Corriere della Sera, 25 settembre 2018
La diga della Ragioneria di Stato
Ciò che colpisce molti osservatori è la continuità nel deterioramento. Il conflitto istituzionale che sta deflagrando oggi attorno alla Legge di bilancio rappresenta un passo in più, fino quasi al limite, lungo una direzione tutt’altro che nuova: il Movimento 5 Stelle non è il primo a contestare le istituzioni tecniche del Paese quando la realtà che esse descrivono è sgradita al potere politico. Quando il vicepremier Luigi Di Maio dice che non si fida del ragioniere generale dello Stato Daniele Franco, si sta addentrando in un terreno finora inesplorato; eppure la disinvoltura nell’attaccare un alto funzionario indipendente appare la prosecuzione – spinta all’estremo – di quanto avvenuto anche prima che M5S e Lega arrivassero al governo.

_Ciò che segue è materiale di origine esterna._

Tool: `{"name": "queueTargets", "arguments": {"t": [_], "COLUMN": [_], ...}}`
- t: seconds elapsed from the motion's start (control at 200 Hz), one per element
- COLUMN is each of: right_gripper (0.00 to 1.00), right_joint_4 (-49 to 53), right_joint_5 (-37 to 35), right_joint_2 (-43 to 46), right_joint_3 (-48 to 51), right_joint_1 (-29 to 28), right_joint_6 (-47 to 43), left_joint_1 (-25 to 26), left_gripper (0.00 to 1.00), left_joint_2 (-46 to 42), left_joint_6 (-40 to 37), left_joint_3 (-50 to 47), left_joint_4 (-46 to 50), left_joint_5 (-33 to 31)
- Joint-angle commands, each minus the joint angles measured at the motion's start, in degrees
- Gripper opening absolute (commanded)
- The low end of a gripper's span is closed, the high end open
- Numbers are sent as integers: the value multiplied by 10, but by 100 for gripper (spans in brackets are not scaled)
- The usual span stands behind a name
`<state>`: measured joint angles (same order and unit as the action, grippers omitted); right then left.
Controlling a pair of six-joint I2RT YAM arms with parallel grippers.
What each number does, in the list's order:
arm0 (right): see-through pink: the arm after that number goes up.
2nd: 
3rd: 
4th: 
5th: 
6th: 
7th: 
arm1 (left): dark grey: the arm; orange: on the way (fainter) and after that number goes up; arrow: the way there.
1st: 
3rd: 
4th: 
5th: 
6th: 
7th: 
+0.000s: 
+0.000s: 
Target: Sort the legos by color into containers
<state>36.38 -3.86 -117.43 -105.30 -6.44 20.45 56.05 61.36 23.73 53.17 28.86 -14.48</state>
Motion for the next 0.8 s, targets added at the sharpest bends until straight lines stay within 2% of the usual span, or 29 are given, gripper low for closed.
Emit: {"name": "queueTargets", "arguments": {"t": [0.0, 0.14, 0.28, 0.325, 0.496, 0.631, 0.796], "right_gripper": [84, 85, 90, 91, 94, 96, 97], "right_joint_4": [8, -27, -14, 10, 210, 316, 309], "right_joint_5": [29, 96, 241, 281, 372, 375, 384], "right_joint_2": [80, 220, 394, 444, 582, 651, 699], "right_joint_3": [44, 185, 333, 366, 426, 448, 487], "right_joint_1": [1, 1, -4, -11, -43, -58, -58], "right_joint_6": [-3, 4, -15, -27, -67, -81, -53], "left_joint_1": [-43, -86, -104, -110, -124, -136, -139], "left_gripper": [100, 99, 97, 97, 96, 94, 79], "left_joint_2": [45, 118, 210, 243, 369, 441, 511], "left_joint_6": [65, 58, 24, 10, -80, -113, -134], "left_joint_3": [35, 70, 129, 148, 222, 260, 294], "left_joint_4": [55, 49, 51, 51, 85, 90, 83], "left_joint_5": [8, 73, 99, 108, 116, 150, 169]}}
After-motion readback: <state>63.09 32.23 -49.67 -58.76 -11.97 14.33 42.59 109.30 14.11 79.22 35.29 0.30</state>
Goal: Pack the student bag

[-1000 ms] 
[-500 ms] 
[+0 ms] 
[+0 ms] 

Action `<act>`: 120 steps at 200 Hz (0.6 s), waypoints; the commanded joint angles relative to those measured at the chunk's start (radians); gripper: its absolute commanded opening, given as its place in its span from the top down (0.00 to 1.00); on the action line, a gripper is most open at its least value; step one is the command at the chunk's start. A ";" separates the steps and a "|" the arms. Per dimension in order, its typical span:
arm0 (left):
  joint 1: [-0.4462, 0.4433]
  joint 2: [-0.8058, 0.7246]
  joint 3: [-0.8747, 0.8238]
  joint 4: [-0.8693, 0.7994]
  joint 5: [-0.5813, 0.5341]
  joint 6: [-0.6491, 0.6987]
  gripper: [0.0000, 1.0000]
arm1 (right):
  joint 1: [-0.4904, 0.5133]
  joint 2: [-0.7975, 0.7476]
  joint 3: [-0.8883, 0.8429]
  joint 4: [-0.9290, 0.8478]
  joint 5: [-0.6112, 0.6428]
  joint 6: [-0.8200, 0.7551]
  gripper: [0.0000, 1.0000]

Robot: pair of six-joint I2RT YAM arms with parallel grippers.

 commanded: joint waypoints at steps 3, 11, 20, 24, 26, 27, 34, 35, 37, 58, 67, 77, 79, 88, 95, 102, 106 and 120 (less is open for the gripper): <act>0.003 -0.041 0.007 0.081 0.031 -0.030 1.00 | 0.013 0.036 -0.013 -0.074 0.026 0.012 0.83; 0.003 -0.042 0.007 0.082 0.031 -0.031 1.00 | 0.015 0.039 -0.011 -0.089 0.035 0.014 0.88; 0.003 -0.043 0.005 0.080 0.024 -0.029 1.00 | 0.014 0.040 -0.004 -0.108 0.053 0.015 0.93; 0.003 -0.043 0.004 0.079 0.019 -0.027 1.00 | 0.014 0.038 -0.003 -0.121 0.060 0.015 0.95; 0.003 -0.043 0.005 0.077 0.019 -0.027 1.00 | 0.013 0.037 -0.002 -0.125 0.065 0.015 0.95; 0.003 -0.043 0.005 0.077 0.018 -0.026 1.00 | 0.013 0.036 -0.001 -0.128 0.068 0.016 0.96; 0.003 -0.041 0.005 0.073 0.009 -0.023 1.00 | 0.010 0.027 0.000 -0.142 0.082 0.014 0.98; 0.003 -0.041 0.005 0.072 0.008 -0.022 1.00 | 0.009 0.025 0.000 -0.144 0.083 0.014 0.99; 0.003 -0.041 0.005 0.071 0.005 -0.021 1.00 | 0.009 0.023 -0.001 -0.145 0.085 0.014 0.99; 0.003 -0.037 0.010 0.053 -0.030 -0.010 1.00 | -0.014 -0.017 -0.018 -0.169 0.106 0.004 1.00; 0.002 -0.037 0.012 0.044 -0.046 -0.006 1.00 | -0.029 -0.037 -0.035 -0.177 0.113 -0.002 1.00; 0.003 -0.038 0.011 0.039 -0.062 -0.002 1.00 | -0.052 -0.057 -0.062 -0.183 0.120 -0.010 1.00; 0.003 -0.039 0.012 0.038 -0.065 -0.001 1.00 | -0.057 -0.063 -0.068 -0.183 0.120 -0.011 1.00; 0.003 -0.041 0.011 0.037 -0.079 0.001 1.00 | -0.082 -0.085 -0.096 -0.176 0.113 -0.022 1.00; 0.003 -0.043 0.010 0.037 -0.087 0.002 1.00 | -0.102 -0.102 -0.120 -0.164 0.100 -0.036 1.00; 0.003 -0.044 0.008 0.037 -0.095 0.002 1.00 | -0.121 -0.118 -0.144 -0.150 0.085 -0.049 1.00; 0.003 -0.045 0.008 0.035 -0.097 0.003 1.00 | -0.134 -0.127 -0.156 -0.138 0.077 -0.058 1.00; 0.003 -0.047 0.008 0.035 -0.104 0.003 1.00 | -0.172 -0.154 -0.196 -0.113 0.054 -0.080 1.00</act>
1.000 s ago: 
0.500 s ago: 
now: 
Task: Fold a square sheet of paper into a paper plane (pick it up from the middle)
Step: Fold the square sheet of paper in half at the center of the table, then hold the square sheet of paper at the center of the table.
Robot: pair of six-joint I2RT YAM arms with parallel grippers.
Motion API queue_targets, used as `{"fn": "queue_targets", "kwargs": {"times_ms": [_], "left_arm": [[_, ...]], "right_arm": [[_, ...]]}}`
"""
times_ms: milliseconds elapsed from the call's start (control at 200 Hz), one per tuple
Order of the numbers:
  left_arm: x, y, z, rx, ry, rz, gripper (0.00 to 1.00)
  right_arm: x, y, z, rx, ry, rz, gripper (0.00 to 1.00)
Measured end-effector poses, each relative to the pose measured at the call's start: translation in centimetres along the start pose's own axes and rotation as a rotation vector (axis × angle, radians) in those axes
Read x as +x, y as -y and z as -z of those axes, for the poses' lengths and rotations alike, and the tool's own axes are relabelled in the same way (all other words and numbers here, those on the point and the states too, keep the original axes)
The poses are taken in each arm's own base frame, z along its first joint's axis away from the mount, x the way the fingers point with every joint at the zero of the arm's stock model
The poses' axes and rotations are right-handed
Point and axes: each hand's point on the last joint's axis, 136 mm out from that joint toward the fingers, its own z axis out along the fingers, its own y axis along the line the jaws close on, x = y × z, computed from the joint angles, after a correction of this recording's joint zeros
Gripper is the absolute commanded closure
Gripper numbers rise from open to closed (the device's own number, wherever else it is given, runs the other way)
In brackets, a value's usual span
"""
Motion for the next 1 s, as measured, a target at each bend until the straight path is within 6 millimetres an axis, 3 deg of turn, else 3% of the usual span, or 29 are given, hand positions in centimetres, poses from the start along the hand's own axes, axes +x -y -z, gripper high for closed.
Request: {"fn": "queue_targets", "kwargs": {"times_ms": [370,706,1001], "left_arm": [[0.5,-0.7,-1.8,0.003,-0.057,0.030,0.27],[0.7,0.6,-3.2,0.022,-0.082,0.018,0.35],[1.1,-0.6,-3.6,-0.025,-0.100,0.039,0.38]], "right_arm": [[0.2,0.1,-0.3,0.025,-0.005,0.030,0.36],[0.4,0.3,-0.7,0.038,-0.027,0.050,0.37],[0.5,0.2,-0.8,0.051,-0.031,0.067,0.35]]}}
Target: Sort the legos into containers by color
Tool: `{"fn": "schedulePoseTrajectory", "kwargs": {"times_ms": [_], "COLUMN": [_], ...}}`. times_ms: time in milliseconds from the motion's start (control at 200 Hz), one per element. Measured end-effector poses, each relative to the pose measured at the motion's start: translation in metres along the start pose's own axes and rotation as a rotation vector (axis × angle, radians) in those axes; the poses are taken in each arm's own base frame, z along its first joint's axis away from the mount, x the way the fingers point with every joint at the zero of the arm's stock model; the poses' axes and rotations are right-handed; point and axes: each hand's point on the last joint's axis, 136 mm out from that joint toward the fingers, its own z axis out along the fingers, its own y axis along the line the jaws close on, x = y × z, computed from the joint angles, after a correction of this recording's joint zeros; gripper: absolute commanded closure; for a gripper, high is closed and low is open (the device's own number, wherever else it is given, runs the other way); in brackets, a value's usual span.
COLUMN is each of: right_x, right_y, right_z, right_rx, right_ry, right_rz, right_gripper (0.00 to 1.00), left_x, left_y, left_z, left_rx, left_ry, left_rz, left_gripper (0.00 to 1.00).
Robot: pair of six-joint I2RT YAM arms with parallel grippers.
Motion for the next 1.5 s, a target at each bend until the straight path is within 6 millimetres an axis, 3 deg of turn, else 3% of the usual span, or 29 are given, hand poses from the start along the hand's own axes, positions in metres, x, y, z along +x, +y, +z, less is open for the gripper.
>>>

Ai tempi dei governi di Silvio Berlusconi le pressioni sulla Ragioneria erano eventi quasi normali, anche se mai pubblici. Quindi Matteo Renzi da premier andò allo scontro con i tecnici quasi subito, nel maggio del 2014, quando il servizio di bilancio del Senato espresse dubbi su certe coperture del suo bonus da 80 euro: «Valutazioni tecnicamente false», accusò in pubblico il premier di allora. Pochi mesi prima erano già circolate con insistenza le voci sui suoi piani di togliere la Ragioneria al ministero dell’Economia per incardinarla a Palazzo Chigi, vicino a sé.
L’operazione allora non riuscì. Eppure il passato recente rende chiaro che i 5 Stelle oggi stanno solo muovendo alcuni passi, numerosi, lungo la rotta populista che da tempo minaccia le istituzioni indipendenti a tutela dei conti pubblici. Anche per questo, dentro e attorno alla Ragioneria per ora non cambierà niente. A quanto risulta Daniele Franco, il direttore del dipartimento, non risponderà a Di Maio ma si guarda bene dal dimettersi a causa delle sue critiche; non è un caso che ieri sia stato ricevuto dal premier Giuseppe Conte. Nel ministero dell’Economia si ritiene che la figura del ragioniere dello Stato derivi le sue funzioni e poteri direttamente dalla Costituzione – obbligo di copertura delle misure, vincolo del pareggio di bilancio – dunque il ragioniere stesso risponde direttamente al presidente della Repubblica. Daniele Franco non fissa gli obiettivi di deficit, ma ha poteri evidenti di farli rispettare una volta che il governo e il Parlamento li abbiano indicati.
Il Ragioniere tiene duro, ma questo non esclude che ci siano conseguenze: Franco è in scadenza a maggio 2019 e oggi è tutt’altro che chiaro che possa essere riconfermato se l’attuale governo sarà ancora in carica a quel punto. Si sta diffondendo dunque fra gli investitori una percezione di potenziale fragilità istituzionale negli assetti della finanza pubblica, che può pesare già in ottobre quando agenzie di rating come Moody’s e Standard & Poor’s dovranno esprimersi sull’Italia.
In parte lo si vede già sul mercato. Non tanto sui titoli pubblici, il cui rendimento ieri è salito molto per gli attacchi al ragioniere dello Stato pur restando ben sotto ai livelli di un mese fa. Più ancora la percezione del potenziale indebolimento delle istituzioni indipendenti in Italia lo si nota nei prezzi dei Cds, i contratti derivati che assicurano i detentori contro il default dei titoli pubblici. Come nelle assicurazioni sull’auto o sulla casa, il costo della polizza sale quando aumenta al rischio stimato che un incidente accada sul serio. E oggi quel costo sui Cds è tornato ai massimi del 29 maggio scorso, il giorno del peggiore crash di sempre dei titoli di Stato di Roma; il dettaglio più emblematico è che costa sempre di più in particolare il cds che permette il rimborso dei titoli in euro anche nel caso in cui l’Italia fallisca e torni alla lira. Dopo lo spettacolo al quale i suoi creditori hanno assistito in questi giorni, non certo un attestato di credibilità per il Paese.